Windows Cluster vNext and cloud witness

The next version of Windows will provide some interesting features about WFSC architectures. One of them is the new quorum type: “Node majority and cloud witness” which will solve many cases where a third datacenter is mandatory and missing to achieve a truly resilient quorum.
Let’s imagine the following scenario that may concern the implementation of either an SQL Server availability group or a SQL Server FCI. Let’s say you have to implement a geo-cluster that includes 4 nodes across two datacenters with 2 nodes on each. To achieve the quorum in case of broken network link between the two datacenters, adding a witness is mandatory even if you work with dynamic weight nodes feature but where to put it? Having a third datacenter to host this witness seems to be the better solution but as you may imagine, it is a costly and not affordable solution for many customers.
Using a cloud witness in this case might be a very interesting workaround. Indeed, a cloud witness consists of a blob storage inside a storage account’s container. From cost perspective, it is a very cheap solution because you have to pay only for the storage space you will use (first 1TB/month – CHF 0.0217 / GB).
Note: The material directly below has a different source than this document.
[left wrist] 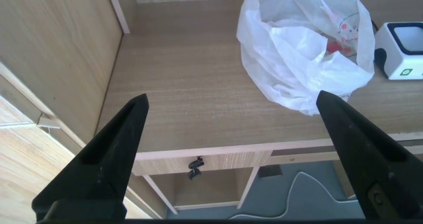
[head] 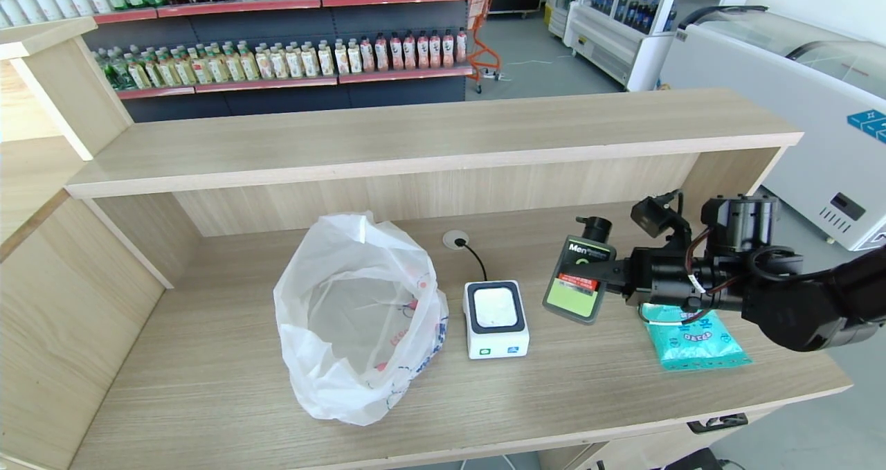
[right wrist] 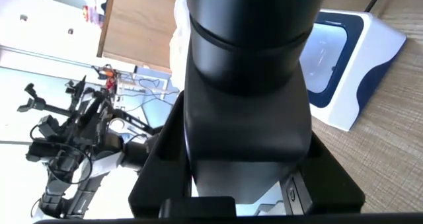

Let’s take a look at the storage space consumed by my cloud witness from my storage account:

blog_36_-_cloud_witness_storage_space_

Interesting, isn’t it? To implement a cloud witness, you have to meet the following requirements:

  • Yourstorage account must be configured as a locally redundant storage (LRS) because the created blob file is used as the arbitration point, which requires some consistency guarantees when reading the data. All data in the storage account is made durable by replicating transactions synchronously in this case. LRS doesn’t protect against a complete regional disaster but it may be acceptable in our case because cloud witness is also dynamic weight-based feature.
  • A special container, called msft-cloud-witness, is created to this purpose and contains the blob file lied to the cloud witness.

blog_36_-_storage_account_replication_type_

How to configure my cloud witness?

In the same way than before. By using the GUI, you have to select the quorum type you want to use and then you must provide the storage account information (storage account name and the access key). You may also prefer to configure your cloud witness by using PowerShell cmdlet Set-ClusterQuorum as follows:

blog_36_-_cloud_witness_configuration_powershel

After configuring the cloud witness, a corresponded core resource is created with an online state as follows:

blog_36_-_cloud_witness_view_from_GUI_

By using PowerShell:

blog_36_-_cloud_witness_view_from_powershell_

Let’s have a deeper look at this core resource, especially the following advanced policies parameters isAlive() and looksAlive() configuration:

blog_36_-_cloud_witness_isalive_looksalive

We may notice that the basic resource health check interval default value is configured to 15 min. Hmm, I guess that this value will probably be customized according to the customer architecture configuration.
Go ahead and let’s perform some basic tests with my lab architecture. Basically, I have configured a multi-subnet failover cluster that includes four nodes across two (simulated) datacenters. Then, I have implemented a cloud witness hosted inmy storage account “mikedavem”. You may find a simplified picture of my environment below:

blog_36_-_WFSC_core_resources_overview

blog_36_-_WFSC_nodes_overview

You may notice that because I implemented a cloud witness, the system changes the overall node weight configuration (4 nodes + 1 witness = 5 votes). In addition, in case of network failure between my 2 datacenters, I want to prioritize the first datacenter in terms of availability. In order to meet this requirement, I used the new cluster property LowerQuorumPriorityNodeID to change the priority of the WIN104 cluster node.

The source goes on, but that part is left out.